Below are records; reproduce exactly the lines from the one that has "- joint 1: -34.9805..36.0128" through the one that has "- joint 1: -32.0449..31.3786", ends included, and nothing more.

____________________

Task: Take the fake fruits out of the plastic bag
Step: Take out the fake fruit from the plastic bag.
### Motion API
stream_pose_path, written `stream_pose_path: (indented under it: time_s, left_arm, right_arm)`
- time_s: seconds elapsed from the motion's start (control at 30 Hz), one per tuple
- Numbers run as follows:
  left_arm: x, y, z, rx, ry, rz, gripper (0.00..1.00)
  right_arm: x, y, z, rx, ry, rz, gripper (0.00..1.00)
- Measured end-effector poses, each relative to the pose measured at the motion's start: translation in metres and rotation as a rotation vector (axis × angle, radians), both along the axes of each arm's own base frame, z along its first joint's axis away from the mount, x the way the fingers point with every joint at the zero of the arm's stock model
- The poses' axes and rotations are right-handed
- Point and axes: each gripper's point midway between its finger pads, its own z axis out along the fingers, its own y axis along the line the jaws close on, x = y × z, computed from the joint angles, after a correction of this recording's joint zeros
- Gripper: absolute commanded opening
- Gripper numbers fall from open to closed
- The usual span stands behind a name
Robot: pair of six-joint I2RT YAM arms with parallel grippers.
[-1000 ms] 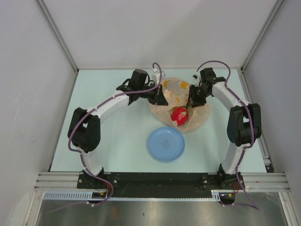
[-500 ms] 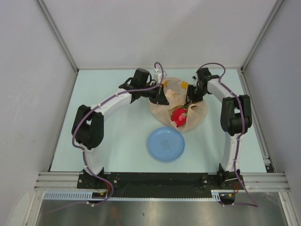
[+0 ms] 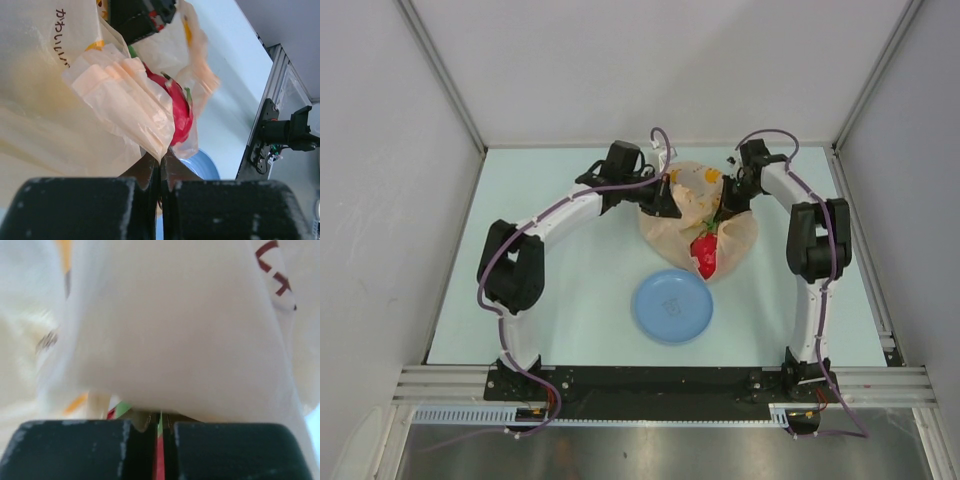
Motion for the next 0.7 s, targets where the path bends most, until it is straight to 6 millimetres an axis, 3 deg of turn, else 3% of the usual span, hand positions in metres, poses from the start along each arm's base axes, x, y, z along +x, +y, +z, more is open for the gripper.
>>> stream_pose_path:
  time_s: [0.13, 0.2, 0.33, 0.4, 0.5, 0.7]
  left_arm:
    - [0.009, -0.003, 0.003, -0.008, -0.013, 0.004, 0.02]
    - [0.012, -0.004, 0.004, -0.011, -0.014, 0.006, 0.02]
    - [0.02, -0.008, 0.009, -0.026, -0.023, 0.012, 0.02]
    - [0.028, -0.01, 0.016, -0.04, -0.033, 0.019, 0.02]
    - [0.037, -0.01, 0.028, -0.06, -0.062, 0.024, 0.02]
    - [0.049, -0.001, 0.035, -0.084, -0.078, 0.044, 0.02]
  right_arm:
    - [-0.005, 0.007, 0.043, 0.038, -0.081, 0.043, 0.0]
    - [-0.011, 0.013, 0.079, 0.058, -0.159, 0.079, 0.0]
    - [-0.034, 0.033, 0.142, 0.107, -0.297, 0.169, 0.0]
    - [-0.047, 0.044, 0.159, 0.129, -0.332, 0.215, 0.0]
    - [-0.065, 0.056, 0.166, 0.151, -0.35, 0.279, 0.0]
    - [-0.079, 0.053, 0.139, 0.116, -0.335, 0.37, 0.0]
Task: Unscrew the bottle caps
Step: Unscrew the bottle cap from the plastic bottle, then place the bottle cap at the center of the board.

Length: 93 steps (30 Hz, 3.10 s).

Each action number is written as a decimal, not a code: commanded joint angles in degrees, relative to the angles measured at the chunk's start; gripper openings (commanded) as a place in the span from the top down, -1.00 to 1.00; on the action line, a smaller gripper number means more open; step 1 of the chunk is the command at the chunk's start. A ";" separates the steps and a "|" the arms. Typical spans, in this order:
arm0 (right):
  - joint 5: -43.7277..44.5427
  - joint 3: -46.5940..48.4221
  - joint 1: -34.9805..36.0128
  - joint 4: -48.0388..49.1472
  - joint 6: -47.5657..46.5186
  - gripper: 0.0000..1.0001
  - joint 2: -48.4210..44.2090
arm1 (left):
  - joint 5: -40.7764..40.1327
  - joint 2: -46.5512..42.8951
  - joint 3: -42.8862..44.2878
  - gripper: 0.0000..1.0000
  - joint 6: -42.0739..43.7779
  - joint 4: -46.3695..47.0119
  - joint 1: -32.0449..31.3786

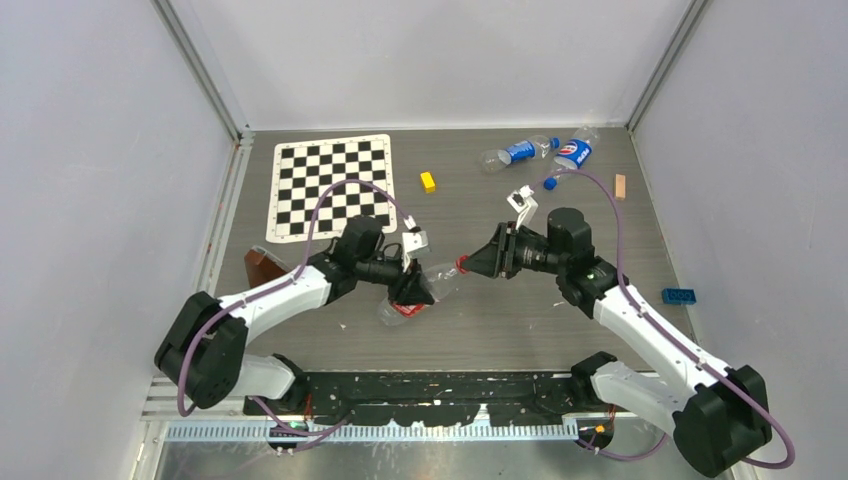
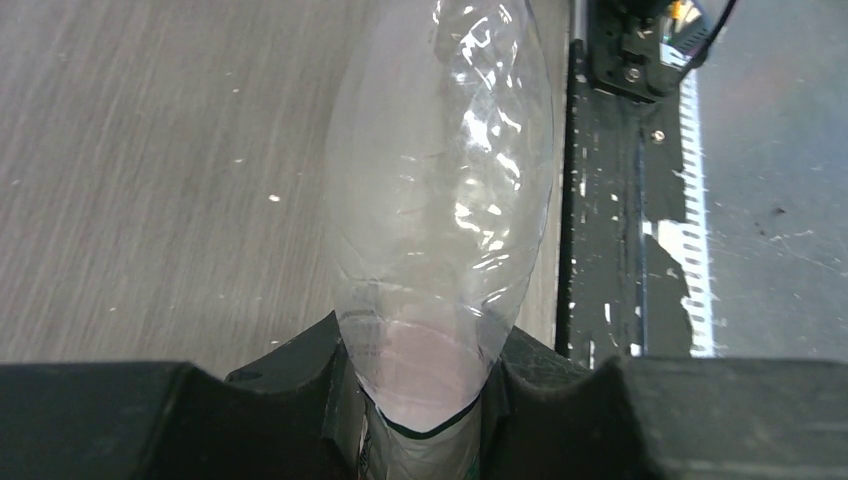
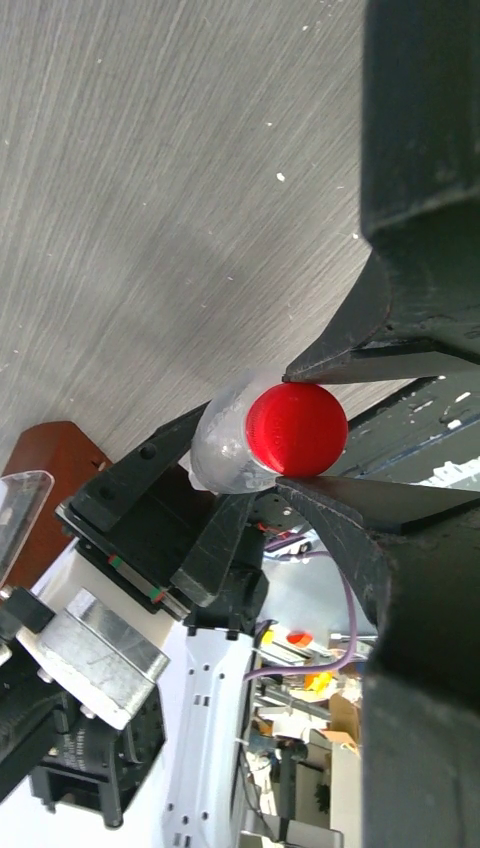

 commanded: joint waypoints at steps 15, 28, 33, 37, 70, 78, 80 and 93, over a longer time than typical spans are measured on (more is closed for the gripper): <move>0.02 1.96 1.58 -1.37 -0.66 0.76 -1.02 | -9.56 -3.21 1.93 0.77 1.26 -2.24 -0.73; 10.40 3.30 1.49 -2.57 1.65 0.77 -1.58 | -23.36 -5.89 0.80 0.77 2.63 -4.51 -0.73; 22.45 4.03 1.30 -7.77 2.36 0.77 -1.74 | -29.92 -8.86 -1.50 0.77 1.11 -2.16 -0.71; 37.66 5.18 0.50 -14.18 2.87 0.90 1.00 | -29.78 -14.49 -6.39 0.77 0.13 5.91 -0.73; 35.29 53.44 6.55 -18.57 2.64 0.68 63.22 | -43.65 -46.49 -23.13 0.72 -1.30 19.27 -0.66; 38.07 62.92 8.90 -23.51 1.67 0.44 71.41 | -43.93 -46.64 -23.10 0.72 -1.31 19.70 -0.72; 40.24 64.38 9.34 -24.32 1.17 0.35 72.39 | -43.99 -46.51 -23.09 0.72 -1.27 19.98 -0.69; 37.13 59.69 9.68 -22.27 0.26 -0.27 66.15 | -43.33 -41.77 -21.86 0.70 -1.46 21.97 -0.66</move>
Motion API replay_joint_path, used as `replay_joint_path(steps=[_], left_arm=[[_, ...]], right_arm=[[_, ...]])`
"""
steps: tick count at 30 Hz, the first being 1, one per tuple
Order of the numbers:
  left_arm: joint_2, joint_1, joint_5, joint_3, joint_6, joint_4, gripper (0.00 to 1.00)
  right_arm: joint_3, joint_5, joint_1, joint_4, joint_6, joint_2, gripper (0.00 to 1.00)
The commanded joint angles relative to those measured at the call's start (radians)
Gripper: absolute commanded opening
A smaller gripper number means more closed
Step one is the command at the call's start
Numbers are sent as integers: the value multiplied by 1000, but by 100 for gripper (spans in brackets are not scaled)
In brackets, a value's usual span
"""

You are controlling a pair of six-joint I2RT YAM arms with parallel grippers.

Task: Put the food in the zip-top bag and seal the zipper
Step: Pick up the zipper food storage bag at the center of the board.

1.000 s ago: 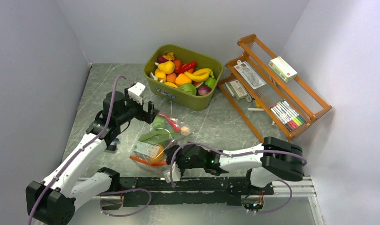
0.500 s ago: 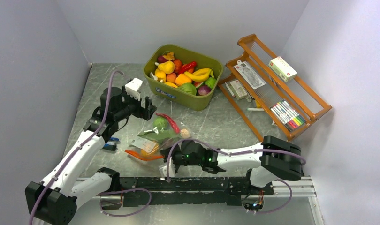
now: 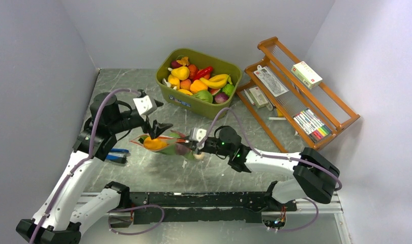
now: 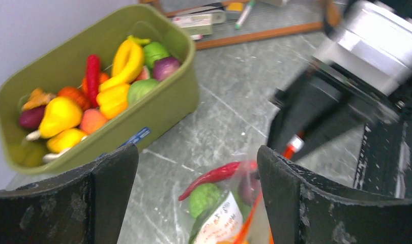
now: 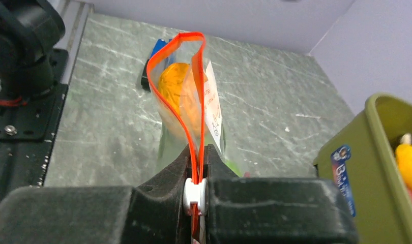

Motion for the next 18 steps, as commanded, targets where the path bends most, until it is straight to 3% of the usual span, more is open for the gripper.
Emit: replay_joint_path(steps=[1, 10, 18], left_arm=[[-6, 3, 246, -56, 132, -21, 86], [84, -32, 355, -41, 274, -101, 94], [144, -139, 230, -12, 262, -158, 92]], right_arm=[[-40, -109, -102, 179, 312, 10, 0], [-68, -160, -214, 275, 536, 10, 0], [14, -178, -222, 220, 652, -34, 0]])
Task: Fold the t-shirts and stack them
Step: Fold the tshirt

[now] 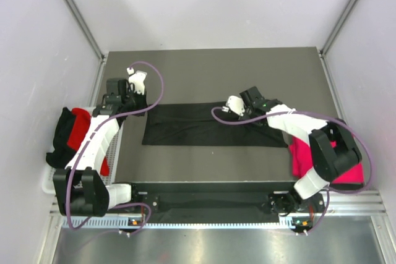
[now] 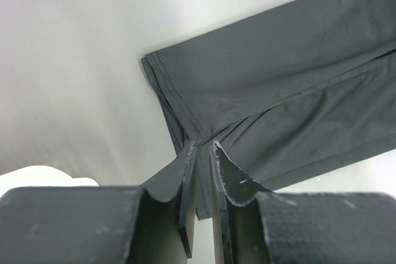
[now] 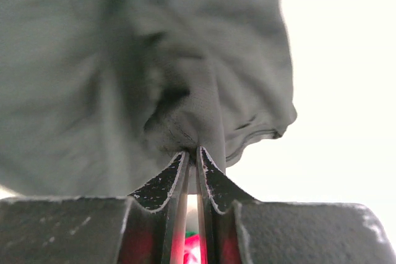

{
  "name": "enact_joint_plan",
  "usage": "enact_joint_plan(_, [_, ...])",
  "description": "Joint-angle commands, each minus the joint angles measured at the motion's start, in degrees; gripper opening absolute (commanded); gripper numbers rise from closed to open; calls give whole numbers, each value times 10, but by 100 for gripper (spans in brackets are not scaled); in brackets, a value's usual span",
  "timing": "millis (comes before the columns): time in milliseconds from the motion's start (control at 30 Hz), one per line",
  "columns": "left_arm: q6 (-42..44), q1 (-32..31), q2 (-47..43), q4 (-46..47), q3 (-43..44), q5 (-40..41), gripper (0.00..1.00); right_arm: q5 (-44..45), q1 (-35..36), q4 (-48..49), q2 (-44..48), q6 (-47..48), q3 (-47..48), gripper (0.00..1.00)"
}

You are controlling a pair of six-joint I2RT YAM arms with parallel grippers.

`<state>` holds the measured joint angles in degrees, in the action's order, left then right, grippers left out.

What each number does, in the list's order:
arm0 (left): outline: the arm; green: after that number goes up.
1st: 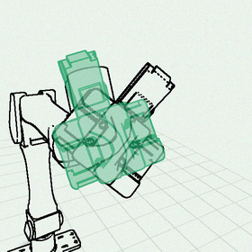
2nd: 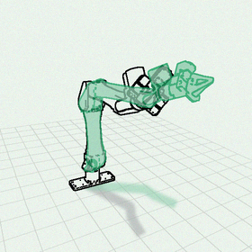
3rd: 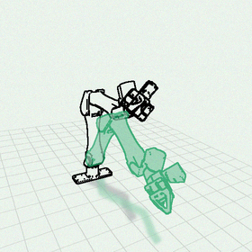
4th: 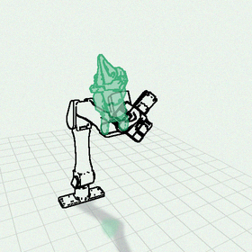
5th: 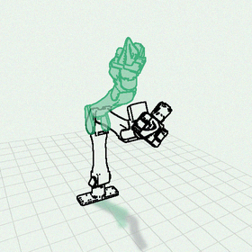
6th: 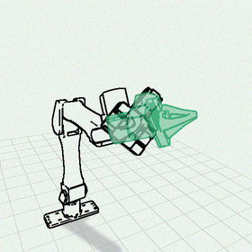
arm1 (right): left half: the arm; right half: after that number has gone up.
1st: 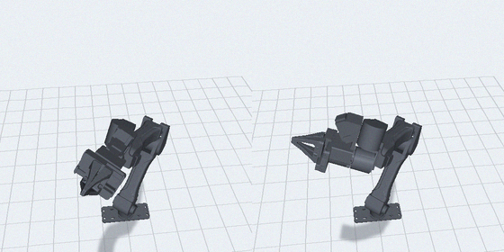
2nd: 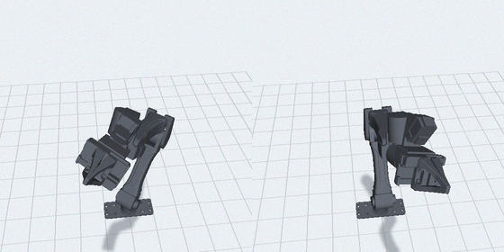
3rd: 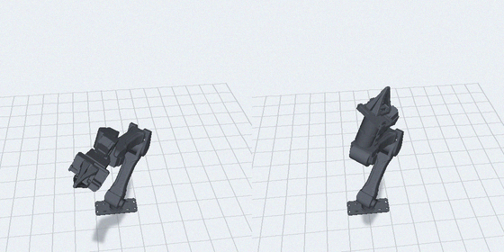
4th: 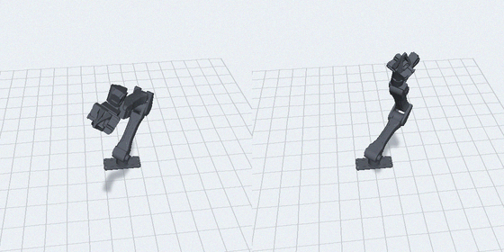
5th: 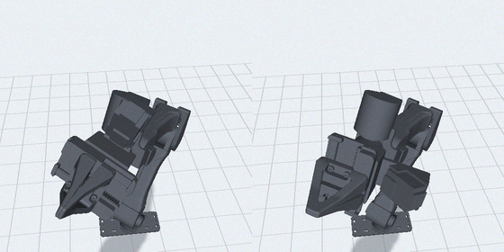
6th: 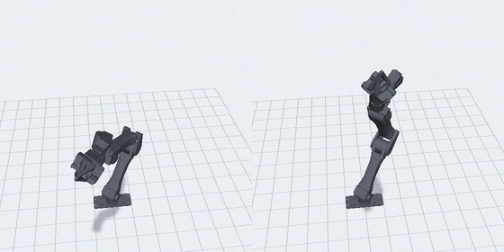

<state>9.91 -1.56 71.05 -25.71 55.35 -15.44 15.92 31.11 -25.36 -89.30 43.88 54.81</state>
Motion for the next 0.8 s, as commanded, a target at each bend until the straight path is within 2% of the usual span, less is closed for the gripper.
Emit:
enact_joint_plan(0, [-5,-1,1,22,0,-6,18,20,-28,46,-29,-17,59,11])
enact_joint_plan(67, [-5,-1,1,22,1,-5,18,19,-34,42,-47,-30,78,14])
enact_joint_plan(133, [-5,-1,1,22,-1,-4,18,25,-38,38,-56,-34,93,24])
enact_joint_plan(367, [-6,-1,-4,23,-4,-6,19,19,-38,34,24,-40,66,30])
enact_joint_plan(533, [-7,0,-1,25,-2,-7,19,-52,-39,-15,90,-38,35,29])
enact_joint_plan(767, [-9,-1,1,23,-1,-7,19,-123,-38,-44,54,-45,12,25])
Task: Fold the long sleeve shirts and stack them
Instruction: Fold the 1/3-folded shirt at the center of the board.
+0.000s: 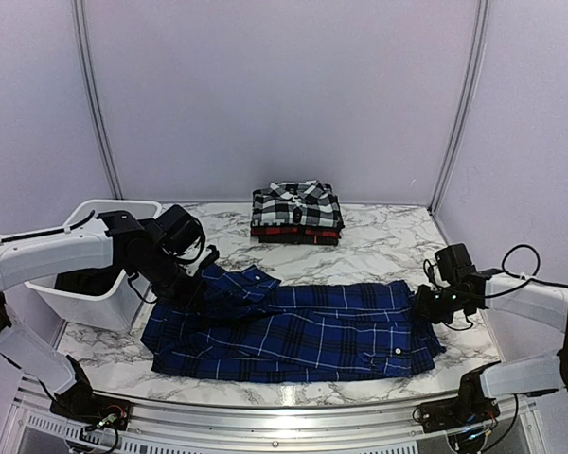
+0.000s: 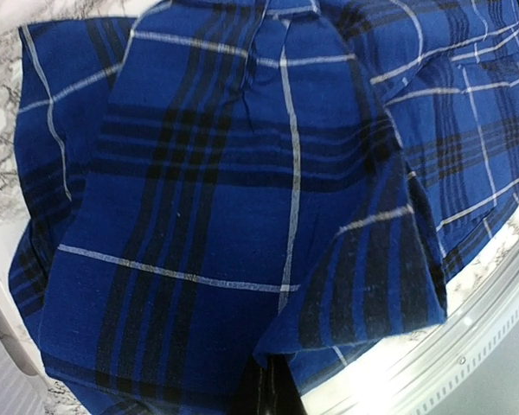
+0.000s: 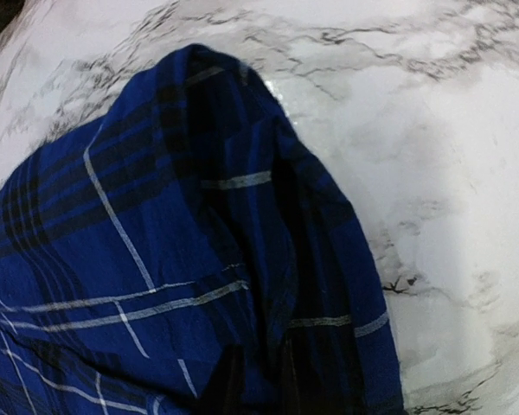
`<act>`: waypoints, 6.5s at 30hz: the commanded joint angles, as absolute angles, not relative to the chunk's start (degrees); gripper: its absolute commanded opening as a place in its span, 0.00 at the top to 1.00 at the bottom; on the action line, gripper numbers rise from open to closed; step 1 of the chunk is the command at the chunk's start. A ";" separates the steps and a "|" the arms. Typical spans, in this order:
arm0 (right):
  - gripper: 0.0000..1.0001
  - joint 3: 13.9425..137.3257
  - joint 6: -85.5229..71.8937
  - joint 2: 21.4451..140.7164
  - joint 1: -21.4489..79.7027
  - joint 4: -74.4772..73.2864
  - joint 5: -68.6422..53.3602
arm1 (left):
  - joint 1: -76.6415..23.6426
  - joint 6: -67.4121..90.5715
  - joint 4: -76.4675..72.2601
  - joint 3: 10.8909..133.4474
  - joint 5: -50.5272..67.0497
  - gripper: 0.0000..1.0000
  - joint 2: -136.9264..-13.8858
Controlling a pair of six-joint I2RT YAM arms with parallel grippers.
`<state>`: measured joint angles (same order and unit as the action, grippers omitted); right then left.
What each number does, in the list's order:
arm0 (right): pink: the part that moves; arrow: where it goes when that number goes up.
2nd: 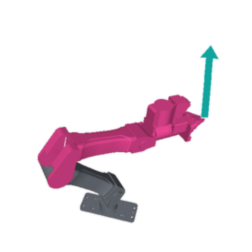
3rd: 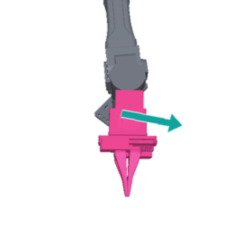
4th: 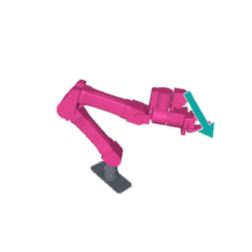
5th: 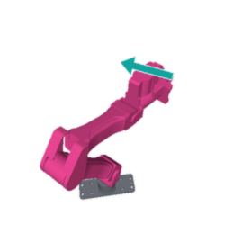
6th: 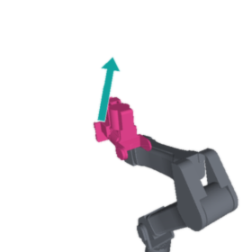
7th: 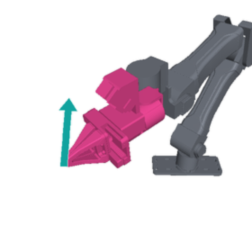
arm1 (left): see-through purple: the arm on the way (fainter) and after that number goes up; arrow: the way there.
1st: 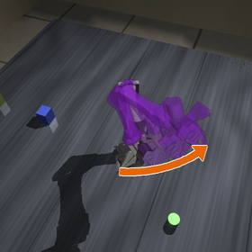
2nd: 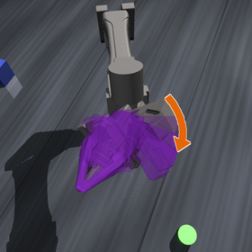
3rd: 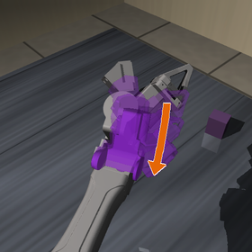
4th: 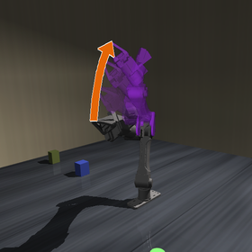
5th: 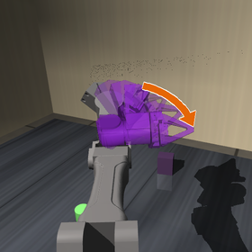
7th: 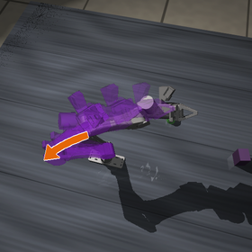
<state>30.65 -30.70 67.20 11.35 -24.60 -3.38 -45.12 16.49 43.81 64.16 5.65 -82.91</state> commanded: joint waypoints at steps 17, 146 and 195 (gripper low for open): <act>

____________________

## Response to the exercise
  - joint 1: -34.9805..36.0128
  - joint 4: -48.0388..49.1472
  - joint 6: -47.5657..46.5186
  - gripper: 0.0000..1.0001
  - joint 2: -48.4210..44.2090
arm1 (left):
  - joint 5: -40.7764..40.1327
  - joint 2: -46.5512..42.8951
  - joint 3: -42.8862..44.2878
  - gripper: 0.0000..1.0000
  - joint 6: -42.0739..43.7779
  - joint 4: -46.3695..47.0119
  - joint 1: -32.0449..31.3786

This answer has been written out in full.